Drupal 9.2.20 Release: Critical Security Update

This release addresses a critical security vulnerability identified as SA-CORE-2022-010. It's a security-focused update with no new features or functionality changes. All Drupal 9.2.x sites should upgrade immediately to mitigate potential security risks. This update is essential for maintaining the security integrity of your Drupal installation.

Highlight of the Release

• Critical security update addressing vulnerability SA-CORE-2022-010
• Collaborative security fix developed by multiple core contributors
• Maintains compatibility with existing Drupal 9.2.x installations

Migration Guide

No migration steps are required for this update. This is a direct update that addresses security vulnerabilities without changing APIs or functionality.

To update:

1. Back up your site's files and database
2. Update Drupal core using your preferred method:
   • Composer: composer update drupal/core --with-dependencies
   • Manual update: Download and replace core files
3. Run database updates via the UI at /update.php or using Drush: drush updatedb
4. Clear caches via the UI or using Drush: drush cache:rebuild

Upgrade Recommendations

Immediate Upgrade Strongly Recommended

Due to the security-critical nature of this release, immediate upgrade is strongly recommended for all sites running Drupal 9.2.x.

• Priority: Critical
• Timing: Update as soon as possible
• Preparation: Perform a full site backup before updating
• Testing: While this is a security-only update with minimal risk of functionality regression, testing in a staging environment is still recommended when possible
• Long-term planning: Consider upgrading to the latest supported branch of Drupal if you're on an older version, as security support for Drupal 9.2.x may be limited in the future

Bug Fixes

This release primarily addresses security vulnerabilities rather than functional bugs. The specific details of the security issue fixed are documented in the security advisory SA-CORE-2022-010.

New Features

No new features were introduced in this release. This is strictly a security update addressing vulnerability SA-CORE-2022-010.

Security Updates

Critical Security Fix: SA-CORE-2022-010

This release patches a security vulnerability identified in the Drupal core. The fix was developed collaboratively by multiple core contributors including mayela, mxr576, xjm, cilefen, greggles, benjifisher, and alexpott.

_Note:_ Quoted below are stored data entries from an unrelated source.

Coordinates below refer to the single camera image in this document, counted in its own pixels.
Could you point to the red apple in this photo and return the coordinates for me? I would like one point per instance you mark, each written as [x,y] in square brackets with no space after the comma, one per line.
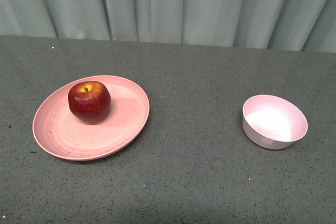
[89,101]

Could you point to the pink bowl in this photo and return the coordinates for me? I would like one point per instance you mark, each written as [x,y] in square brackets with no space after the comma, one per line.
[272,122]

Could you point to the pink plate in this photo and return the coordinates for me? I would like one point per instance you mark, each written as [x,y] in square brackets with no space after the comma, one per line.
[58,132]

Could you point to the pale grey curtain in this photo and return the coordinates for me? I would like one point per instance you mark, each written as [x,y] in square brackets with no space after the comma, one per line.
[274,24]

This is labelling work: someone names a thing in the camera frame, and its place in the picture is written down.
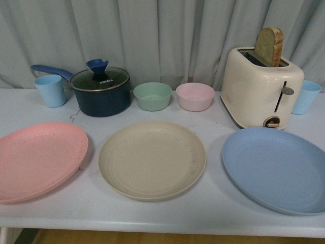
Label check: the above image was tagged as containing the blue plastic plate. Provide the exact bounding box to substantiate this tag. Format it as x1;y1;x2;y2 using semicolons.
222;128;324;215

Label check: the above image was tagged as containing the pink plastic plate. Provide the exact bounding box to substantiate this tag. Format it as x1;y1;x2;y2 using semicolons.
1;122;88;204

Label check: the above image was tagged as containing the green plastic bowl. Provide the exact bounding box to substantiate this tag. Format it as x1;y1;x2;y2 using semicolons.
133;82;172;111

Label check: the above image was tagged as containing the pink plastic bowl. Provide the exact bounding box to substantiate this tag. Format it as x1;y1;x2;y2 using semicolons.
176;82;215;112

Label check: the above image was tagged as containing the beige plastic plate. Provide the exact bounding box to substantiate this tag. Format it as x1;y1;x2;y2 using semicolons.
99;121;207;201

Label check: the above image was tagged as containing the dark blue saucepan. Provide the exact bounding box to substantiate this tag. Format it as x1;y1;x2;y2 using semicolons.
31;65;131;117

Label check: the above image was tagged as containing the glass lid with blue knob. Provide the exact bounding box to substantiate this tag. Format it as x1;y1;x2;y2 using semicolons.
71;59;130;92

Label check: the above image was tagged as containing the grey curtain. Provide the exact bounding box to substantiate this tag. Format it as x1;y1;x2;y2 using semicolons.
1;1;324;90

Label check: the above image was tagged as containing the cream white toaster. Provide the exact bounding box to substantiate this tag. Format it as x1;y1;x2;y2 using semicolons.
220;47;304;129

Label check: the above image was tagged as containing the light blue cup left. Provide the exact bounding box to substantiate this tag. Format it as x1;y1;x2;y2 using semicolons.
34;74;66;108

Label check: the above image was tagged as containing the light blue cup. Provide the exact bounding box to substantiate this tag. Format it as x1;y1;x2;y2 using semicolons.
291;80;321;115
34;74;66;108

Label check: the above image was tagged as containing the bread slice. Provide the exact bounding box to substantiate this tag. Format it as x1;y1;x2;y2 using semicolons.
254;26;284;67

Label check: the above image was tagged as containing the light blue cup right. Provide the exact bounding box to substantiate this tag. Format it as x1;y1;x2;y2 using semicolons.
291;80;321;115

For detailed information about the vulnerability and its implications, please refer to the official security advisory at https://www.drupal.org/sa-core-2022-010.

Note: As per standard security practices, detailed information about the vulnerability may be limited in public documentation to prevent exploitation on unpatched systems.

Performance Improvements

No specific performance improvements were included in this release. The focus was exclusively on addressing the security vulnerability identified as SA-CORE-2022-010.

Impact Summary

This release addresses a critical security vulnerability (SA-CORE-2022-010) in Drupal 9.2.x. While the specific details of the vulnerability are not fully disclosed in the commit messages to prevent exploitation, the involvement of multiple core security team members indicates this is a significant security issue.

The update consists of 65 additions and 21 deletions across 5 files, suggesting a targeted fix rather than a broad system overhaul. This security-focused release maintains compatibility with existing Drupal 9.2.x installations while closing a security gap.

Sites running Drupal 9.2.x should update immediately to mitigate potential security risks. The update process should be straightforward with minimal risk of breaking existing functionality, as this appears to be a clean security patch without feature changes.